Alba la mesera entre hombres
en el último colectivo
lleva dos paquetes de chitos
para sus hijos.

Son pequeñas observaciones que entran con una enorme nitidez en uno y que están hechas con elementos que van a hacer que estos poemas perduren más que otros que son más discursivos.

Ese personaje que observa aparece continuamente en sus versos. Como en Bienteveo, un pájaro que llama al poeta en un momento dado, pero “el vecino salió como de costumbre a sentarse en el muro, y el pájaro se asustó y voló.” Esa observación que el vecino lo espanta porque sale siempre a esa hora a sentarse en el muro, es muy hermosa.

Poesía que es una lectura del mundo y una puerta para mirar la vida cotidiana. Como si los poemas sinceramente le enseñaran a uno a mirar. Pues uno no tiene ni la destreza, ni el oficio que tiene Rubén, que ha ido puliendo durante años, para interpretar un minúsculo hecho.

Por ejemplo, luego de leer su poesía, los hechos del día se me parecen a sus versos. Ir uno por la autopista y de pronto la hilera de carros detenidos. Y luego darse cuenta que lo que tantos problemas ha ocasionado es una simple carretilla con frutas volcada sobre el pavimento, porque ha sido golpeada por un auto.

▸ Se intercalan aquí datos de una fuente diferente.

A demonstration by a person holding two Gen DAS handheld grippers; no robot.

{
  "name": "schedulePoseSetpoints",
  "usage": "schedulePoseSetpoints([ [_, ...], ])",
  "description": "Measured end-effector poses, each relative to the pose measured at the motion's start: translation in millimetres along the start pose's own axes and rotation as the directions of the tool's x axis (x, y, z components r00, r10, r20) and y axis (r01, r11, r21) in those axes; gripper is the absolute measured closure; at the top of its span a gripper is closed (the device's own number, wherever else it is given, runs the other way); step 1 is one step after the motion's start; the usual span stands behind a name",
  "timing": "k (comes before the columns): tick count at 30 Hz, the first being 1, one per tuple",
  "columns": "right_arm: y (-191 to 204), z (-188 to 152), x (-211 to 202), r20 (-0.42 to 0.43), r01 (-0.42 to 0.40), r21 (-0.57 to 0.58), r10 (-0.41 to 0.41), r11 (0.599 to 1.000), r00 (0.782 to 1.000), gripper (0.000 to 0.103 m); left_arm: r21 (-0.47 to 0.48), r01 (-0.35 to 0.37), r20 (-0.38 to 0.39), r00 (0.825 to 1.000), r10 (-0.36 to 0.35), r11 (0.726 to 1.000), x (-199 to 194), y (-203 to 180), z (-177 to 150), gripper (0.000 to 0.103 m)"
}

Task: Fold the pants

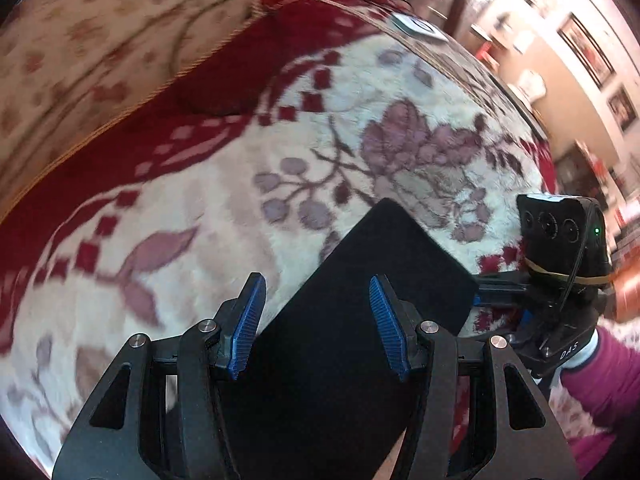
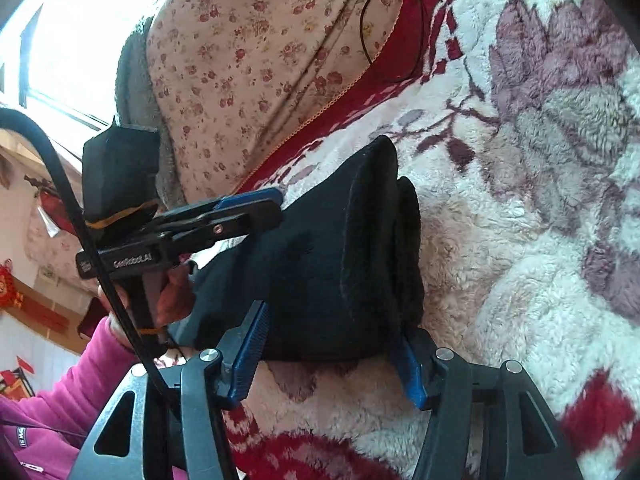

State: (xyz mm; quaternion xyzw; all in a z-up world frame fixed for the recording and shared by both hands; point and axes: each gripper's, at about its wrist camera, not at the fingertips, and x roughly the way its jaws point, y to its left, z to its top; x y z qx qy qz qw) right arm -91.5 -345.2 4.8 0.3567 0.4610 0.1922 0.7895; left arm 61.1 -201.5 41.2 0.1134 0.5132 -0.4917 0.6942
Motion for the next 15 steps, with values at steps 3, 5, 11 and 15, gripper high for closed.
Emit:
schedulePoseSetpoints([
  [3,-2.9,-1.6,-2.4,-0.001,-0.029,0.016,0.029,0.999,1.000,0.046,0.057,0.050,-0.039,0.998,-0.047,0.997,12.3,-1.1,10.3,0.049],
  [5,-4.6,-2.9,-4.0,0.000,-0.044,0.029,0.044,0.999,0.999,0.046,0.086,0.088,-0.079,0.994,-0.081,0.992,23.0,-3.0,17.1,0.049],
  [11,-2.2,-4.5,-2.8,-0.005,-0.064,0.004,0.064,0.998,0.998,0.035,0.121,0.139,-0.180,0.977,-0.116,0.983,51.6,-4.7,34.4,0.049],
  [15,-0.4,-3.8,-0.8,-0.016,-0.074,-0.009,0.074,0.997,0.997,0.033,0.170,0.178,-0.235,0.962,-0.136,0.969,62.3,-15.2,39.9,0.032],
])
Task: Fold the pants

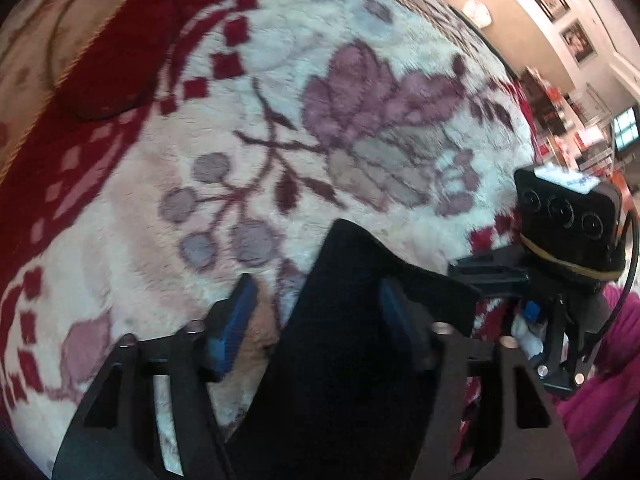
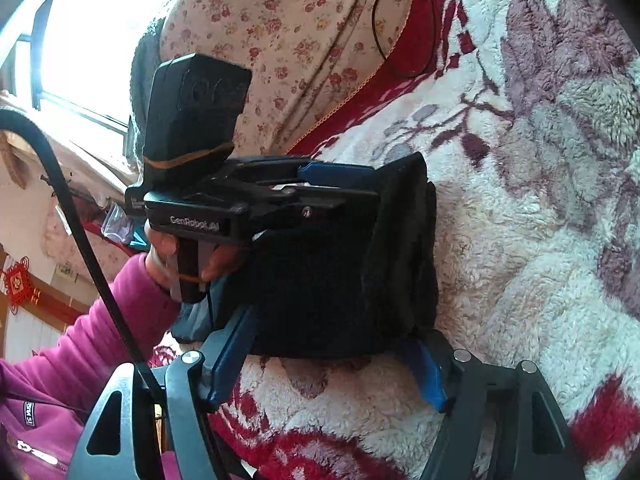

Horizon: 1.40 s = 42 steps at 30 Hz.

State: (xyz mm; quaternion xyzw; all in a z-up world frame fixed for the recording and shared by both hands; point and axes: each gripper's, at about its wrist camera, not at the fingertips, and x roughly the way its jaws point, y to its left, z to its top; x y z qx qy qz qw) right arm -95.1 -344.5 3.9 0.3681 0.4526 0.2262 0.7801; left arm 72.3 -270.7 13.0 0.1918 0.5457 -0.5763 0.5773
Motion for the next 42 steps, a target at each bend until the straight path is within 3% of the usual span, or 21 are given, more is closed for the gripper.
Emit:
schedulePoseSetpoints([
  [5,-1.9,1.2,-0.4,-0.005,-0.020,0.005,0.020,1.000,1.000,0.033,0.076,0.013,-0.058,0.998,-0.008,0.997,2.9,-9.9,3.0,0.031],
  [9,-2.3,0.7,-0.1,-0.005,-0.025,-0.001,0.025,1.000,1.000,0.035,0.085,0.018,-0.044,0.999,-0.014,0.996,8.7,-11.2,4.8,0.031],
  [10,-1.5,0.3,0.2,-0.004,-0.022,-0.005,0.022,1.000,1.000,0.041,0.101,-0.003,-0.036,0.999,0.006,0.995,12.1,-14.6,4.8,0.034],
  [12,-0.6,-0.4,4.0,0.001,0.010,-0.008,-0.010,1.000,1.000,0.076,0.153,-0.062,-0.014,0.998,0.065,0.986,15.2,-23.6,2.9,0.046],
  [14,4.4,-2.7,13.4,-0.004,0.034,-0.032,-0.034,0.999,0.999,0.082,0.158,-0.042,0.003,0.999,0.042,0.987,15.2,-28.9,3.9,0.073],
  [15,7.4,-3.3,16.0,0.000,0.034,-0.047,-0.034,0.998,0.999,0.085,0.152,-0.024,0.008,1.000,0.023,0.988,15.0,-30.7,3.9,0.081],
  [19,17.9,-2.7,12.5,0.036,0.033,-0.080,-0.030,0.996,0.999,0.089,0.151,-0.049,0.059,0.997,0.041,0.987,6.4,-36.8,-0.1,0.090],
  [22,30.3,-1.2,3.6,0.081,0.010,-0.106,-0.001,0.994,0.997,0.090,0.125,-0.037,0.122,0.992,0.021,0.991,-15.0,-39.8,-6.4,0.091],
  [26,55.7,7.0,-2.1,0.115,-0.005,-0.166,0.024,0.986,0.993,0.092,0.077,-0.043,0.222,0.975,0.025,0.996,-58.5,-37.4,-18.6,0.092],
  [33,121.9,19.9,4.0,0.124,-0.045,-0.311,0.088,0.949,0.988,0.092,-0.027,-0.067,0.386,0.920,0.072,0.997,-147.4,-19.0,-69.0,0.092],
  [35,139.4,20.2,13.3,0.100,-0.067,-0.351,0.109,0.934,0.989,0.092,-0.060,-0.086,0.426,0.899,0.103,0.995,-170.1,-15.6,-93.9,0.092],
  [42,192.1,7.8,83.6,-0.072,-0.153,-0.459,0.135,0.875,0.988,0.092,-0.238,-0.089,0.469,0.861,0.194,0.967,-199.4,11.7,-180.3,0.092],
])
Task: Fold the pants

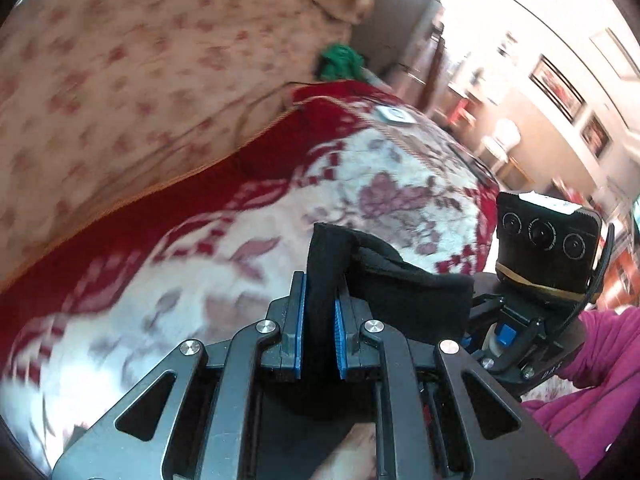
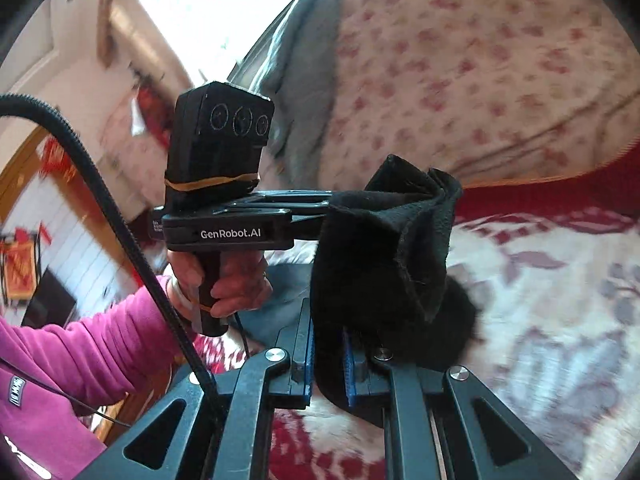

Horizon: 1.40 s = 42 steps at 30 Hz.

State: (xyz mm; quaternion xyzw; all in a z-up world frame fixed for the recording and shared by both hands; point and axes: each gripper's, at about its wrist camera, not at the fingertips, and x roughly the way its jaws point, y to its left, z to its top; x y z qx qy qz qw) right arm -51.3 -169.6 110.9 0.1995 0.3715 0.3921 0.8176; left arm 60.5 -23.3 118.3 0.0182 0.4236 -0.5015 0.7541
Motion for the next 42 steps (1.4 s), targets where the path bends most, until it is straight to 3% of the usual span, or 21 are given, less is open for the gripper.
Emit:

Pero también el poeta siempre está con un deseo de saltar al otro lado del escenario. Como en “Súplica”:

¡Qué avance el reloj, dios mío!
Que llegue la hora del sueño
y pueda mirar para adentro.

O cuando dice que el día no ha traído ninguna imagen de cosas sencillas: en el cielo no ha habido ningún avión, en los teatros ninguna película, el verso no ha estado y el día se cierra así como con un cerrojo. O cuando dice en “Encierro”:

Dios, como si me llegara hasta la puerta
de mi propio encierro
(aquel que he construido
ladrillo a ladrillo)
y no pudiera encontrar la llave
para salir de él.

Afortunadamente, estos días confusos están expresados así, bellamente, en estos poemas, comparables con los del poeta norteamericano William Carlos Williams, que son tan sustantivos, que están hechos de cosas, que casi no son palabras, sino las cosas mismas enunciadas. Ojalá entendiéramos el “Consejo” de Lotero:

Ama lo más cercano:
la sinuosa geografía de tus cobijas
la vieja mesa que te acompaña
los hermanos gemelos de tus zapatos
y el trago de agua que bebes
en alguna hora de la árida noche.

Finalmente, Camino a casa tiene un poema, “Las cenizas de Gonzalo”, sobre el fundador del Nadaísmo en los años sesenta en Colombia, el escritor Gonzalo Arango, donde se mezclan varias épocas. Habla del poeta Elkin Restrepo que le contó a Rubén en la cafetería de la universidad que Gonzalo había muerto. Habla que años después, cuando sus cenizas iban a ser trasladadas a su pueblo de nacimiento, Andes, Milton Erre las llevaba en una cajita, con mucho cuidado, porque temía que los saltos del camino y del camión hicieran que ese polvo se saliera y se confundiera con el de la carretera destapada.

Con el buen arte de estos poemas, así como con el buen cine, uno logra romper esa soledad tremenda que todos tenemos y, en un instante, hermanarnos y restituirnos al orden de las cosas. Porque nosotros luego, como ese polvito de Gonzalo Arango, vamos a ser también polvo de la carretera.